= Don (academia) =

Fellow or tutor of a traditional college

A don is an academic, particularly in British English. The term is particularly applied to fellows and tutors of colleges at traditional collegiate universities but is also used more generally for teaching staff at universities and colleges. The usage is also found in Canada and in rare instances in the United States.

Like the term don used for Roman Catholic priests, the term don derives from the Latin dominus, meaning "lord", and is a historical remnant of Oxford and Cambridge having started as ecclesiastical institutions in the Middle Ages.

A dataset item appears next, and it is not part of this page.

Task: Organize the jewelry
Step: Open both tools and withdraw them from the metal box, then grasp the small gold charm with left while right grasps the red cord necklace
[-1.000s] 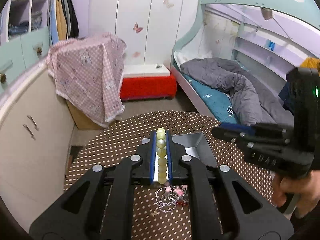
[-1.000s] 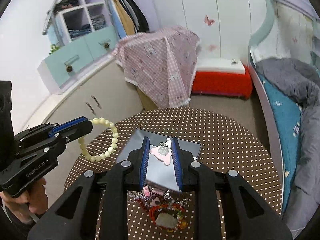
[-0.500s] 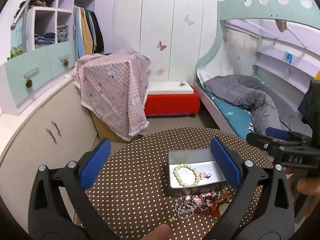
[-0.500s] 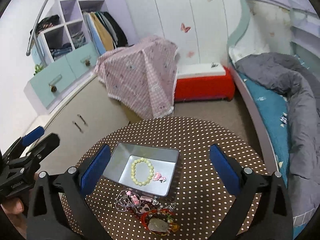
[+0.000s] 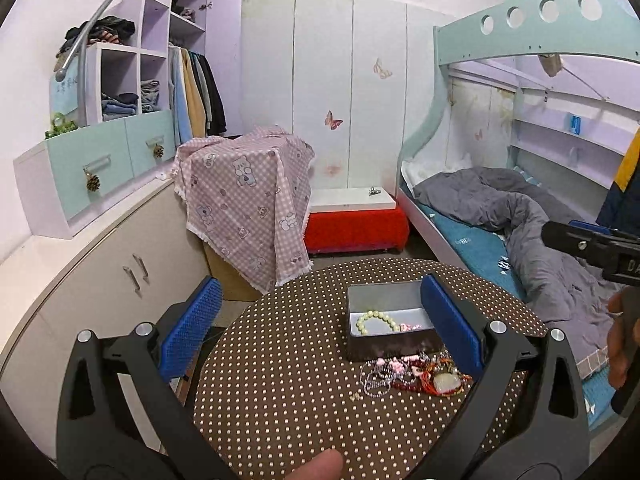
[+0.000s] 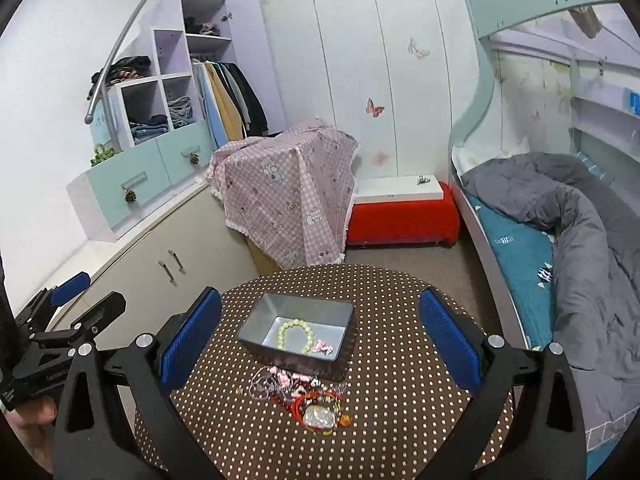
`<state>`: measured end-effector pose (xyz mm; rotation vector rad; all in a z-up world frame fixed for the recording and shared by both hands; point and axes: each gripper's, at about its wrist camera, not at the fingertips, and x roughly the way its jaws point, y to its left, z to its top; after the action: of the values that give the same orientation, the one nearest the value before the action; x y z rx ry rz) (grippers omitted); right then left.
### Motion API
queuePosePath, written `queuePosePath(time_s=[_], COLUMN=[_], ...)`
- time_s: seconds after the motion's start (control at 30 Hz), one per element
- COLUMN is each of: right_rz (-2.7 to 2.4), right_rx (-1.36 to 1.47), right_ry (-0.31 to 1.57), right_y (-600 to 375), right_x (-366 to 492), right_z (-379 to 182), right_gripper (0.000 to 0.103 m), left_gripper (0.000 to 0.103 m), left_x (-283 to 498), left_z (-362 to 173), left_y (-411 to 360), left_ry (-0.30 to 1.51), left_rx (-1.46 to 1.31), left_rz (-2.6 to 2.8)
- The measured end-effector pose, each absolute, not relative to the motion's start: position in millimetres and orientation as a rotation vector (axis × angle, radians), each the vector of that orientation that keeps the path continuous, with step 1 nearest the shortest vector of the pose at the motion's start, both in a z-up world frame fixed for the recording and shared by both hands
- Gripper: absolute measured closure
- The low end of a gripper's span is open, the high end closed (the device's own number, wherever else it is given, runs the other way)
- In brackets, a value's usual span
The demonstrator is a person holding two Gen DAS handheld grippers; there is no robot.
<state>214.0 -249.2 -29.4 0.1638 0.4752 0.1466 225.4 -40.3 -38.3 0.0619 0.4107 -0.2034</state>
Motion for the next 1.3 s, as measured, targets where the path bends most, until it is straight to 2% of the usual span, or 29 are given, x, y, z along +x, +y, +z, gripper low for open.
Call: queuePosePath(time_s=[0.27,0.47,0.83,1.0,1.07,1.17,1.23,1.27,1.3], right_rz=[0.136,0.125,0.119,0.126,0.130,0.132,0.130,0.127,0.125], right_rx=[0.147,0.155,0.168,0.170,0.169,0.166,0.162,0.155,0.148], right_ry=[0.458,0.495,0.644,0.685,0.701,0.723,0.739,0.750,0.759], right_y=[-248,-250,-252,-253,-252,-253,-254,-254,-255], right_x=[181,175,195,203,208,215,218,220,222], right_z=[-47,-74,-140,-156,-162,-171,-176,-179,-181], right_gripper=[0.008,0.008,0.008,0.008,0.008,0.008,0.008,0.008,0.008], left_gripper=[0.006,0.006,0.006,0.008,0.012,0.030,0.058,0.063,0.076], left_x=[207,210,252,269,276,286,291,290,290], left_z=[-60,-101,-192,-208,-211,-218,-223,-222,-221], left_y=[-28,-25,-45,-57,-62,-72,-77,-77,-78], left_ry=[0.426,0.490,0.700,0.737,0.758,0.807,0.845,0.844,0.847], left_rx=[0.050,0.067,0.148,0.195,0.214,0.244,0.251,0.240,0.234], left_rz=[-0.199,-0.190,-0.200,-0.218,-0.235,-0.272,-0.311,-0.338,-0.361])
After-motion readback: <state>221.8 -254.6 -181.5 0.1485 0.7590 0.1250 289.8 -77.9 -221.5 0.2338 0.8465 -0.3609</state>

The term don is also used for schoolmasters at Winchester College, where as well as the term generally meaning "teacher", there are also "Div Dons", form masters, and "House Dons", housemasters; and at Radley College, another boys-only boarding school modelled after Oxford colleges of the early 19th century.

At some universities in Canada, such as the University of King's College and the University of New Brunswick, a don is the senior head of a university residence. At these institutions, a don is typically a faculty member, staff member, or postgraduate student, whose responsibilities in the residence are primarily administrative. The don supervises their residence and a team of undergraduate resident assistants, proctors, or other student employees.

In other Canadian institutions, such as Huron College and the University of Toronto, a don is a resident assistant, typically an upper-year student paid a stipend to act as an advisor to and supervisor of the students in a university residence.

==In the United Kingdom==
The word don was originally used in the UK for a fellow or tutor of a college or university, particularly at traditional collegiate universities, and has come to be a casual term used for any academic.

The academic usage dates back to the 17th century and, like the title of don used for Roman Catholic priests and for Spanish, Italian and Portuguese noblemen, derives from the Latin dominus, meaning "lord". It is either derived from an application of the Spanish title to one having authority or position, or from the academical use of dominus, which was still in use in the early 20th century as a title for a bachelor of arts at Cambridge and other universities. An English corruption, "dan", was in early use as a title of respect, equivalent to master. The particular literary application to poets is due to Edmund Spenser's use of "Dan Chaucer, well of English undefiled."

The adjective donnish derives from don and refers to someone who is rather serious (often too serious) or intellectual.

==In Canada==
At some universities in Canada, such as the University of King's College and the University of New Brunswick, a don is the senior head of a university residence. At these institutions, a don is typically a faculty member, staff member, or postgraduate student, whose responsibilities in the residence are primarily administrative. The don supervises their residence and a team of undergraduate resident assistants, proctors, or other student employees.

In other Canadian institutions, such as Huron College and the University of Toronto, a don is a resident assistant, typically an upper-year student paid a stipend to act as an advisor to and supervisor of the students in a university residence.

==In the United States==
At Sarah Lawrence College, faculty advisors are referred to as "dons". Dons meet regularly with students to plan a course of study.

The "Don" is also an official mascot of the athletic teams of the University of San Francisco, Spanish Fork High School, Arroyo High School, Amador Valley High School, and Susan Miller Dorsey High School.